§ TASK: Here are the records. Write out exactly the lines between the one holding "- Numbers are" and the one holding "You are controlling", inclusive.

Stored dataset items:
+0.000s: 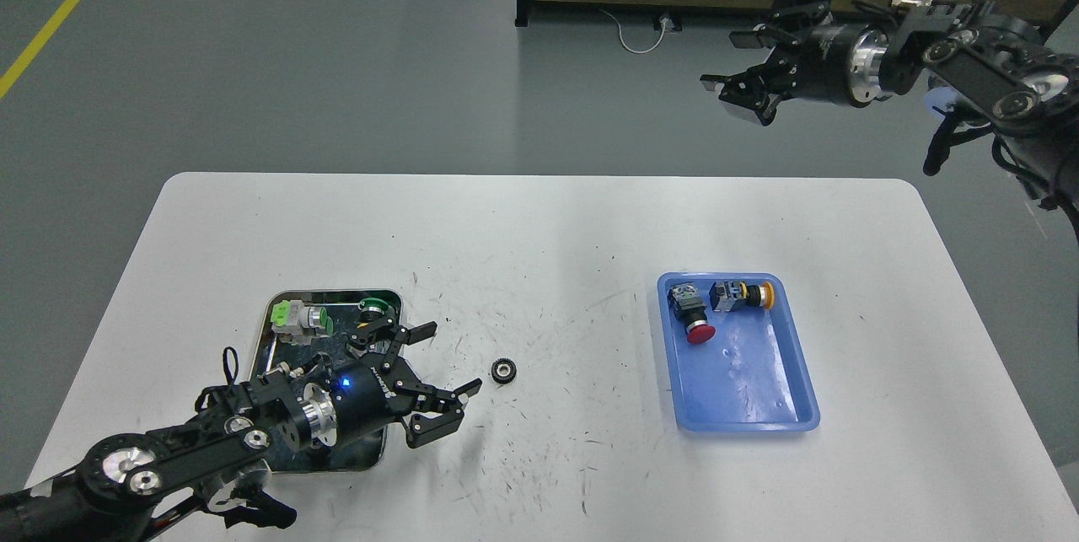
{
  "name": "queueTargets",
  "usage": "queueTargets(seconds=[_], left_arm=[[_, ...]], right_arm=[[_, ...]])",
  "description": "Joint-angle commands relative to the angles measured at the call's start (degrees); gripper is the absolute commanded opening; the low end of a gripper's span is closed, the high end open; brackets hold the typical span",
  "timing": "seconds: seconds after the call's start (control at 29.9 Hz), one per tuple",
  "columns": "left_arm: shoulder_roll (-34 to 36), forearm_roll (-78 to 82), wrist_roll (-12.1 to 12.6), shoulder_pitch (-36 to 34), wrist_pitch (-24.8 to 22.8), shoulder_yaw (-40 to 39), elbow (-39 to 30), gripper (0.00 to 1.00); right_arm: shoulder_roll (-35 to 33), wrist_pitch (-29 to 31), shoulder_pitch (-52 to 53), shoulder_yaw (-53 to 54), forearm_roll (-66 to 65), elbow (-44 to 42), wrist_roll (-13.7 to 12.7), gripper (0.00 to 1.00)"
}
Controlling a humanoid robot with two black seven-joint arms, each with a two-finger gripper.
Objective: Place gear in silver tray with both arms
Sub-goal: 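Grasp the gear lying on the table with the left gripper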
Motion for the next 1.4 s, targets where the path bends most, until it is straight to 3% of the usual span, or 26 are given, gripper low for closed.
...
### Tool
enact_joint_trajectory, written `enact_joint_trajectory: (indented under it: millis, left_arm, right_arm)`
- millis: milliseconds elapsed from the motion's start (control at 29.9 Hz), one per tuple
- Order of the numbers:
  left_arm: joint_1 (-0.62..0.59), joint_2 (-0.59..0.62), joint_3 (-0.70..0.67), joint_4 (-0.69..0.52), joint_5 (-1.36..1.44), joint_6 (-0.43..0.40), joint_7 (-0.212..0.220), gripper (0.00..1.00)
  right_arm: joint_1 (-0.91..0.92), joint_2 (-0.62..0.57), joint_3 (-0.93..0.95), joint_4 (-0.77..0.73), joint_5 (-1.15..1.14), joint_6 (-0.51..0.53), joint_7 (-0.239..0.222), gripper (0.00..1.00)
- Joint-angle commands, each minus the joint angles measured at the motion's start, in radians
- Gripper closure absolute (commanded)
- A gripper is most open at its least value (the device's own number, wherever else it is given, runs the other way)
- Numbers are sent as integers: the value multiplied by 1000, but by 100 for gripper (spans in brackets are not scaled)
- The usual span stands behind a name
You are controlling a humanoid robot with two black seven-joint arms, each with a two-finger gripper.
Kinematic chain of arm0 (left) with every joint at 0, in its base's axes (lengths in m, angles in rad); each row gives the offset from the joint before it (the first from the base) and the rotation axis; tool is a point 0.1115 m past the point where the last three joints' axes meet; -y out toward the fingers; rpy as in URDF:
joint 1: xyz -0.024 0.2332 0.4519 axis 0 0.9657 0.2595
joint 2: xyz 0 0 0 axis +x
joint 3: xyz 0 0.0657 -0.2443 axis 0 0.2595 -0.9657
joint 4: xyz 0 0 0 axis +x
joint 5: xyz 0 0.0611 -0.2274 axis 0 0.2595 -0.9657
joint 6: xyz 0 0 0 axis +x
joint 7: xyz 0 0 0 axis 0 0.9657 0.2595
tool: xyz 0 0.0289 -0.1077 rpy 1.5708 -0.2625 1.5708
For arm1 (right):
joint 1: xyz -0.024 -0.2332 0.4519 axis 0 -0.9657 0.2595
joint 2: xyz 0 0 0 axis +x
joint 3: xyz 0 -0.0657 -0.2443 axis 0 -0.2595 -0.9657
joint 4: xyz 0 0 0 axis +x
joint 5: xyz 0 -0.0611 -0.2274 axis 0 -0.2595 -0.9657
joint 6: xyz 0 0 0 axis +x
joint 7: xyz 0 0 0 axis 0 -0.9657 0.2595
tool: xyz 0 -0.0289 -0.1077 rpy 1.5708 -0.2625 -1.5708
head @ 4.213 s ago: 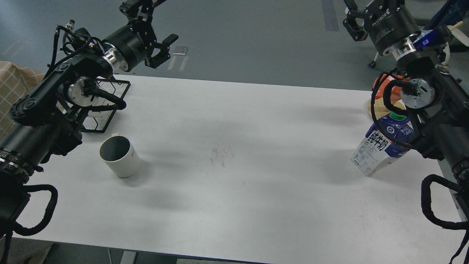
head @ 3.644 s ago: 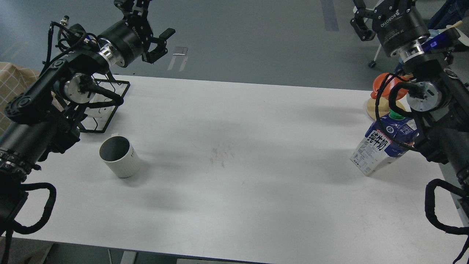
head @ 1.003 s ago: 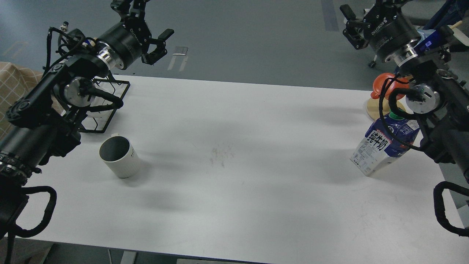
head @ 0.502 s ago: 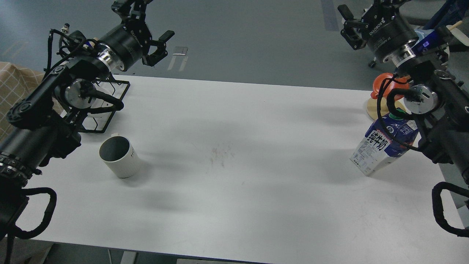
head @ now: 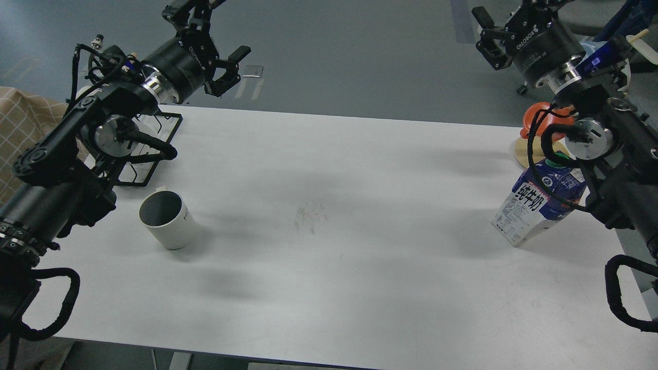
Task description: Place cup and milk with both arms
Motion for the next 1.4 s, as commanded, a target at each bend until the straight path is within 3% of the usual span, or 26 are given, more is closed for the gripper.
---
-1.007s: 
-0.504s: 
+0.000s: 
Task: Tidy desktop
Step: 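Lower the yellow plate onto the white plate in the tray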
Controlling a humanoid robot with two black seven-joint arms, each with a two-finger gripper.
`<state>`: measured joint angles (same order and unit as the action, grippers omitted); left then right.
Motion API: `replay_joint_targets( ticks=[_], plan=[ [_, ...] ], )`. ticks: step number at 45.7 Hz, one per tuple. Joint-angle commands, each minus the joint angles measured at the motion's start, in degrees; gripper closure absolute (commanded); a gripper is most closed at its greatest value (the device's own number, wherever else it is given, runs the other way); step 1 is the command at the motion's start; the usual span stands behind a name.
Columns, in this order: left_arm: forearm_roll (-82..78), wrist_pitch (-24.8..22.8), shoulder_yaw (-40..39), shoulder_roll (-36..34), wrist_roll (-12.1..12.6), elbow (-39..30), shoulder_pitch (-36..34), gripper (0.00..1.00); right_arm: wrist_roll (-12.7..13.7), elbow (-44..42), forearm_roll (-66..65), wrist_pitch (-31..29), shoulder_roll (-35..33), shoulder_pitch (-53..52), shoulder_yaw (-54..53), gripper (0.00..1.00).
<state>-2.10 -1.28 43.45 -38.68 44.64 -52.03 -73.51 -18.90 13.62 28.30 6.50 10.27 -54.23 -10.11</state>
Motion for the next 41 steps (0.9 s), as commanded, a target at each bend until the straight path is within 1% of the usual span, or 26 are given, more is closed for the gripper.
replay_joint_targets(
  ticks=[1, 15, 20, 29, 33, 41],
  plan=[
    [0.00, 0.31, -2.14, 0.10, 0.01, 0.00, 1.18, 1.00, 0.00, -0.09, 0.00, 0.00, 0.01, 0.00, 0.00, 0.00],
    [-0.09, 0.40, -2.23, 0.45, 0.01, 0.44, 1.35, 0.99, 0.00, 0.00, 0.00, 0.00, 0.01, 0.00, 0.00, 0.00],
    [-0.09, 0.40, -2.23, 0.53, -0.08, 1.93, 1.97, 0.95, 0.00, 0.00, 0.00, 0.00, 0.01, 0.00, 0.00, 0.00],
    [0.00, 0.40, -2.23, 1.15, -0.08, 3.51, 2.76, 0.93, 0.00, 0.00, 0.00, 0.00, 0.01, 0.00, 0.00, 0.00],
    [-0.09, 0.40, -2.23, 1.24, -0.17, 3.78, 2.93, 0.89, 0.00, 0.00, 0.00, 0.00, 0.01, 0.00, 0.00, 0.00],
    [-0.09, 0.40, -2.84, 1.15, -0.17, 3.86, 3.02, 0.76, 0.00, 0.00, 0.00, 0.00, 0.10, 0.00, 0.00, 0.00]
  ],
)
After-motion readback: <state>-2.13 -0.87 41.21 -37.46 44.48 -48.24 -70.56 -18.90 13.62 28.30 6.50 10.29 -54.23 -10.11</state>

§ WRITTEN ANSWER:
- Numbers are sent as integers: the value multiplied by 1000, but by 100 for gripper (spans in brackets are not scaled)
- The usual span stands behind a name
You are controlling a humanoid robot with two black seven-joint arms, each with a two-finger gripper.

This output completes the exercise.